Indiscreet (1931) is an American comedy film directed by Leo McCarey and starring Gloria Swanson and Ben Lyon. The screenplay by Buddy G. DeSylva, Lew Brown, and Ray Henderson, based on their story Obey That Impulse, originally was written as a full-fledged musical, but only two songs - "If You Haven't Got Love" and "Come to Me" - remained when the film was released.[1]

The plot of the United Artists release centers on fashion designer Geraldine Trent (Swanson), who takes up with novelist Tony Blake (Lyon) after leaving her former beau Jim Woodward because of his many indiscretions with other women. Tony has indicated he has no interest in dating a woman with a past, so Geraldine remains mum about her affair with Jim, until her younger sister Joan arrives and announces she's engaged—to Jim. Madcap complications ensue as Geraldine tries to keep her secret from Tony while convincing her sister to rid herself of her womanizing fiancé in favor of simple country boy Buster Collins.

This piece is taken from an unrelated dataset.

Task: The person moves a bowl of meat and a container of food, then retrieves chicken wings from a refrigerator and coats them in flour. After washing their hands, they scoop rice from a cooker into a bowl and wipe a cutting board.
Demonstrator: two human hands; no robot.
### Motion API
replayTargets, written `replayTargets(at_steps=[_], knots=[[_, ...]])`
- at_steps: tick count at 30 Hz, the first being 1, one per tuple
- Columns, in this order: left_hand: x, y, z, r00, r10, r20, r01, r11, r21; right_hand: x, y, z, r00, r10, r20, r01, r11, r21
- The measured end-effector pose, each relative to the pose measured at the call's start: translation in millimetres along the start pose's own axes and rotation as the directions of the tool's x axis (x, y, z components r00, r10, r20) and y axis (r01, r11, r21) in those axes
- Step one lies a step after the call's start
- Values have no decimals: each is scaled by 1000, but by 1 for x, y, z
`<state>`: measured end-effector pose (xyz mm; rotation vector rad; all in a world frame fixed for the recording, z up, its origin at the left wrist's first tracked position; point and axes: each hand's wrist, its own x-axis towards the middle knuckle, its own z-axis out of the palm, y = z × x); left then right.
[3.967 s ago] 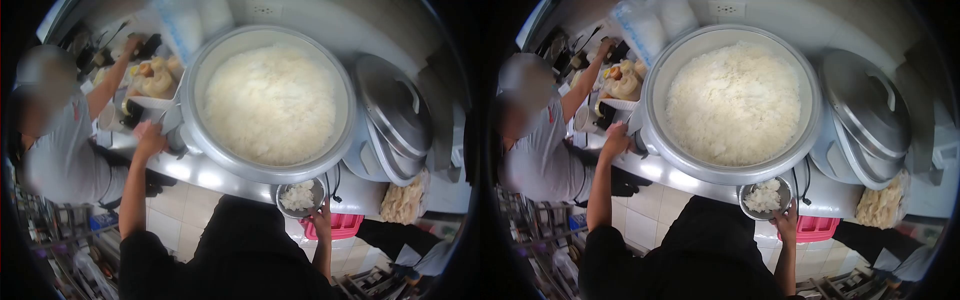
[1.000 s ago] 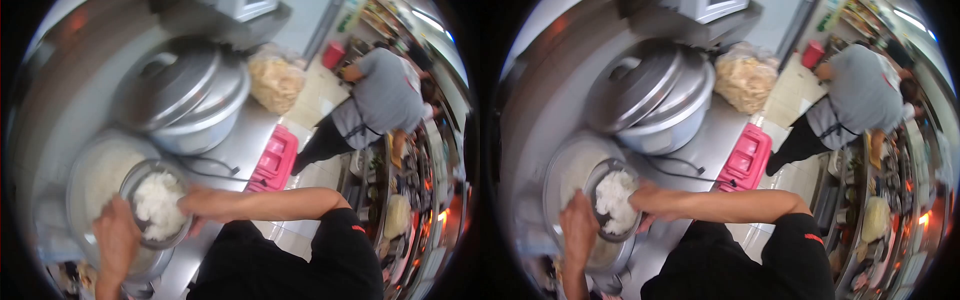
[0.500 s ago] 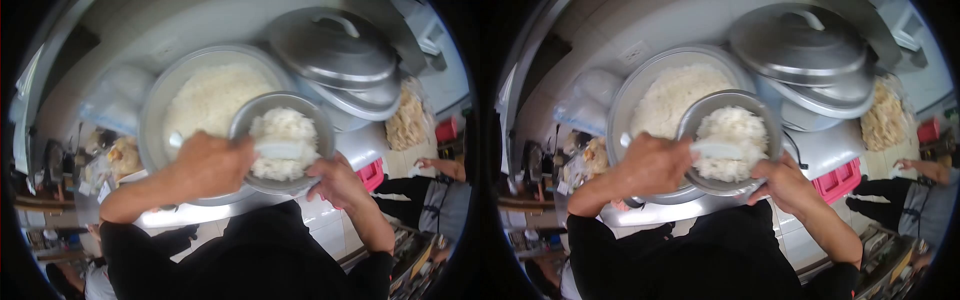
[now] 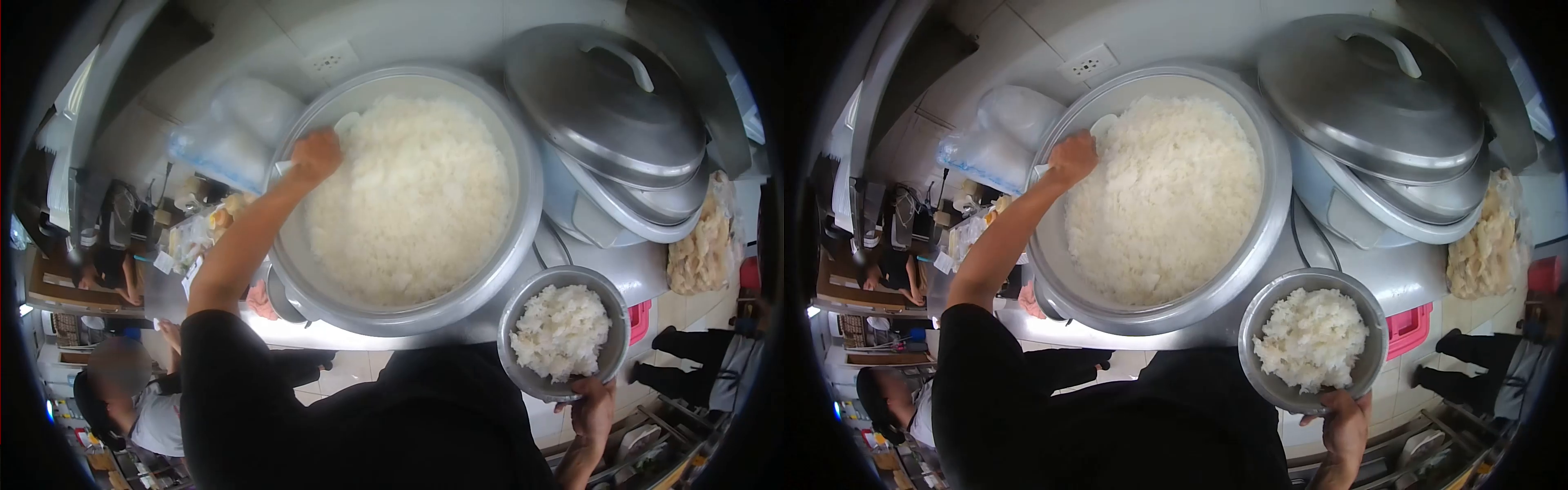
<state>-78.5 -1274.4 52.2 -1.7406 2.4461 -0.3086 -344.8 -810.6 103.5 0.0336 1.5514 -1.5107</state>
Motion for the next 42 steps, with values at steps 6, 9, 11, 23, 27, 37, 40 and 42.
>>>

The film is available on DVD.

Cast (in credits order)[edit]

Principal production credits[edit]

Critical reception[edit]

Ben Lyon and Gloria Swanson in a scene from Indiscreet

In his review in the New York Times, Mordaunt Hall observed, "It may have its off moments so far as the few serious incidents are concerned, but when it stoops to farce, there is no denying its jollity . . . on the whole, it is a well-worked out entertainment, wherein gusts of merriment cause one to overlook its occasional flaws . . . Now and again the film sobers up, but the director and the authors have solved a way of inoculating it with further mirth, and even at the end there is a streak of fun that is almost Chaplinesque."[2]